> **Records shown**:
# # # # #
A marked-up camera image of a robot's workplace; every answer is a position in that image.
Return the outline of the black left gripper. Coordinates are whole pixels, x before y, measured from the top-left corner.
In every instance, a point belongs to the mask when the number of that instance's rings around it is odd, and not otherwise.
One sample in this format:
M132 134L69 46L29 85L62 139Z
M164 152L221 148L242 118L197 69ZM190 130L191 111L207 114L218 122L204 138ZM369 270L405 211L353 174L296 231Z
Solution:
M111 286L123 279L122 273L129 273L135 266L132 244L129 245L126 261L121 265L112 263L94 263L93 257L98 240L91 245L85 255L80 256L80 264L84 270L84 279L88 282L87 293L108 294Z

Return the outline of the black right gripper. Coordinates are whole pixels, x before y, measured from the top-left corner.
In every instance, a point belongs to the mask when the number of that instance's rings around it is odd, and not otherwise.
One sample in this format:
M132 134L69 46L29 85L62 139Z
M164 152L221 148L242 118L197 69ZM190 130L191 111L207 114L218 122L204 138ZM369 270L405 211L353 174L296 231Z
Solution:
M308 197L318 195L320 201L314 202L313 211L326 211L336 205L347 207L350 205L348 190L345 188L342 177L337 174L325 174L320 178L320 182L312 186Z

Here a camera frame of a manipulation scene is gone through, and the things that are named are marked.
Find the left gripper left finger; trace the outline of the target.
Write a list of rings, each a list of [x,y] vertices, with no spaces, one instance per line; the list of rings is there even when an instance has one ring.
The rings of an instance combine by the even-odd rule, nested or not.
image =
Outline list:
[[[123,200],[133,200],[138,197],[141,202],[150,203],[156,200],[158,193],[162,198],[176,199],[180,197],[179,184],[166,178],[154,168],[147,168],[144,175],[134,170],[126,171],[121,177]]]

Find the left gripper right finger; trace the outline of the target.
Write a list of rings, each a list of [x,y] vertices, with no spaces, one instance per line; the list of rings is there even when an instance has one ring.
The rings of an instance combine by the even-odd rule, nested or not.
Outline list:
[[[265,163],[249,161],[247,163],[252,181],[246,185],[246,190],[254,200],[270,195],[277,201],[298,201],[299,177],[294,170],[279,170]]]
# # # # #
> **Task**:
The whole of the material above needs to be copied exactly.

> **Answer for the task**:
A marked-up camera image of a robot's workplace; every answer is a position in that image.
Return the outline of the black left gripper. Coordinates are whole pixels, x before y, measured from the top-left corner.
In every instance, a point belongs to the mask when the number of that instance's rings around it is odd, and not otherwise.
One sample in this format:
M132 134L69 46L29 85L62 139Z
M164 152L221 148L242 118L197 69ZM190 130L191 111L207 114L218 122L204 138ZM369 270L405 211L353 174L296 231Z
Solution:
M111 286L123 279L122 273L129 273L135 266L132 244L129 245L126 261L121 265L112 263L94 263L93 257L98 240L91 245L85 255L80 256L80 264L84 270L84 279L88 282L87 293L108 294Z

Return the outline of the black right gripper. Coordinates are whole pixels, x before y, measured from the top-left corner.
In every instance, a point belongs to the mask when the number of that instance's rings around it is odd, and not otherwise.
One sample in this format:
M132 134L69 46L29 85L62 139Z
M164 152L221 148L242 118L197 69ZM190 130L191 111L207 114L218 122L204 138ZM369 270L405 211L353 174L296 231Z
Solution:
M308 197L318 195L320 201L314 202L313 211L326 211L336 205L347 207L350 205L348 190L345 188L342 177L337 174L325 174L320 178L320 182L312 186Z

Here a camera frame of a manipulation scene is gone through, and the things that are named are marked.
Find the left gripper left finger; trace the outline of the target.
Write a list of rings, each a list of [x,y] vertices, with no spaces, one instance per line; the list of rings is there even when an instance has one ring.
The rings of an instance combine by the even-odd rule, nested or not.
image =
Outline list:
[[[123,200],[133,200],[138,197],[141,202],[150,203],[156,200],[158,193],[162,198],[176,199],[180,197],[179,184],[166,178],[154,168],[147,168],[144,175],[134,170],[126,171],[121,177]]]

Find the left gripper right finger; trace the outline of the target.
Write a list of rings, each a list of [x,y] vertices, with no spaces, one instance per line; the list of rings is there even when an instance has one ring.
The rings of an instance combine by the even-odd rule, nested or not.
Outline list:
[[[265,163],[249,161],[247,163],[252,181],[246,185],[246,190],[254,200],[270,195],[277,201],[298,201],[299,177],[294,170],[279,170]]]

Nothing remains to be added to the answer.